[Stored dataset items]
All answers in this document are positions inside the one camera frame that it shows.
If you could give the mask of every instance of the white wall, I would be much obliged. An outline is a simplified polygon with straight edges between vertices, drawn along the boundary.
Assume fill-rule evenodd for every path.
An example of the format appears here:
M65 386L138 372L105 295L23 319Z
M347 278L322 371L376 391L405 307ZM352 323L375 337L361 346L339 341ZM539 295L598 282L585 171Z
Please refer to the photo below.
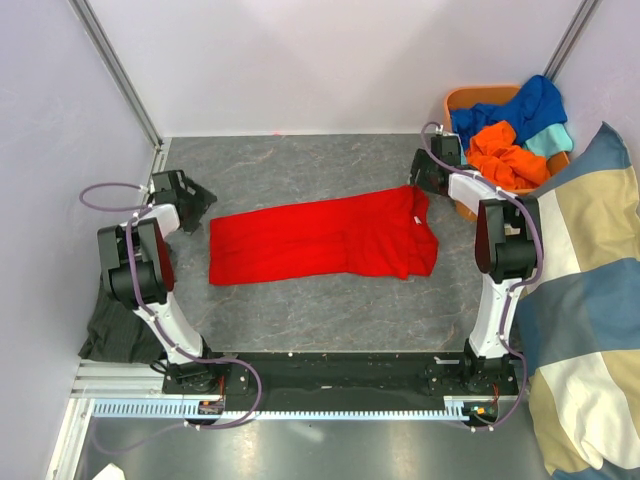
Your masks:
M165 136L416 132L541 73L579 0L91 0Z
M0 45L0 477L31 480L44 478L95 304L96 231L122 219L77 194L145 181L152 149L66 1L3 0Z
M581 153L604 120L622 136L640 178L640 2L601 2L560 71L569 134Z

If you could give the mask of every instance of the orange laundry basket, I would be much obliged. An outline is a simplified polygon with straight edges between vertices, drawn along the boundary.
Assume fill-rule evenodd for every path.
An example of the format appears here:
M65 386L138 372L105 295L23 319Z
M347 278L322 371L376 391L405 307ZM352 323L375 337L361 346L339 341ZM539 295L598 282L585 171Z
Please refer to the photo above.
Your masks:
M520 87L517 85L495 85L486 87L462 87L449 92L444 99L444 121L442 123L445 130L452 131L451 110L471 108L476 103L504 105L518 93L518 90L520 90ZM555 175L567 165L569 165L569 157L566 152L560 152L547 160L547 167L551 175ZM511 191L518 195L526 195L533 190L524 189ZM476 215L460 202L456 202L456 210L463 218L472 222L476 221Z

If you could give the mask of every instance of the orange cloth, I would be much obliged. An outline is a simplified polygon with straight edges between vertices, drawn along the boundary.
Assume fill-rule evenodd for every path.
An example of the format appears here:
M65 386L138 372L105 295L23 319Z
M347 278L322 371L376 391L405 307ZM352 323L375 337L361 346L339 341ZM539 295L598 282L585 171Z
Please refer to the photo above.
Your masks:
M513 145L515 139L516 132L508 122L485 127L471 138L467 162L480 170L485 178L507 190L542 185L551 176L547 159Z

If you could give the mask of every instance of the teal cloth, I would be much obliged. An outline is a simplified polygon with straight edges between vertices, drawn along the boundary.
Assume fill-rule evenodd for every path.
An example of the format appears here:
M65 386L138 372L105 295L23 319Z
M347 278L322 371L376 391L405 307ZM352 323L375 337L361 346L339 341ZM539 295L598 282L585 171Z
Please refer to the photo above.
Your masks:
M573 150L573 140L562 123L554 123L524 142L524 147L535 155L550 158Z
M456 137L458 137L458 142L460 143L460 165L466 165L467 162L467 156L464 154L464 148L462 148L462 140L460 140L460 135L457 135L455 133L452 132L444 132L445 135L455 135Z

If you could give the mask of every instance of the gray countertop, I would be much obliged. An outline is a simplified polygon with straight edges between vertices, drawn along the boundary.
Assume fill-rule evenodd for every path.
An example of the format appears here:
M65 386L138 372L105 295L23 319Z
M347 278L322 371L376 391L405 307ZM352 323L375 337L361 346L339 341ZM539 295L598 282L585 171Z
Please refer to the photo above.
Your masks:
M215 287L208 282L209 222L291 203L347 197L406 183L417 135L174 139L167 169L183 169L218 196L191 236L176 233L176 298L214 350L459 350L475 323L481 277L475 226L451 200L430 195L440 241L430 277L323 275Z

About this task – Make a verbatim copy of all the entries and strip out the pictures.

Exercise answer –
All answers in this document are positions inside the one camera frame that it shows.
If you could give the mask of every instance of the white wall, I would be much obliged. An outline is a simplified polygon with straight edges between vertices, drawn along the boundary.
Assume fill-rule evenodd for every path.
An example of the format appears here:
M65 386L138 372L105 295L23 319Z
M347 278L322 371L376 391L405 307ZM352 323L375 337L361 346L339 341ZM539 295L598 282L585 171Z
Please refer to the photo below.
Your masks:
M165 136L416 132L541 73L579 0L91 0Z
M0 45L0 477L31 480L44 478L95 304L96 231L122 219L77 194L145 181L152 149L66 1L3 0Z
M581 153L604 120L622 136L640 178L640 2L601 2L560 71L569 134Z

If you could give the mask of every instance of the orange laundry basket, I would be much obliged. An outline is a simplified polygon with straight edges between vertices, drawn along the boundary.
Assume fill-rule evenodd for every path.
An example of the format appears here:
M65 386L138 372L105 295L23 319Z
M347 278L322 371L376 391L405 307ZM352 323L375 337L361 346L339 341ZM539 295L598 282L585 171Z
Please refer to the photo above.
Your masks:
M520 87L517 85L495 85L486 87L462 87L449 92L444 99L444 121L442 123L445 130L452 131L451 110L471 108L476 103L504 105L518 93L518 90L520 90ZM555 175L567 165L569 165L569 157L566 152L560 152L547 160L547 167L551 175ZM511 191L518 195L526 195L533 190L524 189ZM476 215L460 202L456 202L456 210L463 218L472 222L476 221Z

If you could give the mask of every instance of the orange cloth, I would be much obliged. An outline is a simplified polygon with straight edges between vertices, drawn along the boundary.
Assume fill-rule evenodd for every path.
An example of the format appears here:
M65 386L138 372L105 295L23 319Z
M347 278L322 371L376 391L405 307ZM352 323L375 337L361 346L339 341ZM539 295L598 282L585 171Z
Please refer to the photo above.
Your masks:
M513 145L515 139L516 132L508 122L485 127L471 138L467 162L480 170L485 178L507 190L542 185L551 176L547 159Z

If you could give the mask of every instance of the teal cloth, I would be much obliged. An outline is a simplified polygon with straight edges between vertices, drawn along the boundary.
Assume fill-rule evenodd for every path.
An example of the format appears here:
M65 386L138 372L105 295L23 319Z
M347 278L322 371L376 391L405 307ZM352 323L375 337L361 346L339 341ZM539 295L598 282L585 171Z
Please refer to the photo above.
Your masks:
M573 150L573 140L562 123L554 123L524 142L524 147L535 155L550 158Z
M456 137L458 137L458 142L460 143L460 165L466 165L467 162L467 156L464 154L464 148L462 148L462 140L460 140L460 135L457 135L455 133L452 132L444 132L445 135L455 135Z

If you could give the mask of every instance of the gray countertop, I would be much obliged. An outline is a simplified polygon with straight edges between vertices, drawn along the boundary.
Assume fill-rule evenodd for every path.
An example of the format appears here:
M65 386L138 372L105 295L23 319Z
M347 278L322 371L376 391L405 307ZM352 323L375 337L361 346L339 341ZM539 295L598 282L585 171Z
Please refer to the photo above.
Your masks:
M215 287L208 282L209 222L291 203L347 197L406 183L417 135L174 139L167 169L183 169L218 196L191 236L176 233L176 298L214 350L459 350L475 323L481 277L475 226L451 200L430 195L440 241L430 277L323 275Z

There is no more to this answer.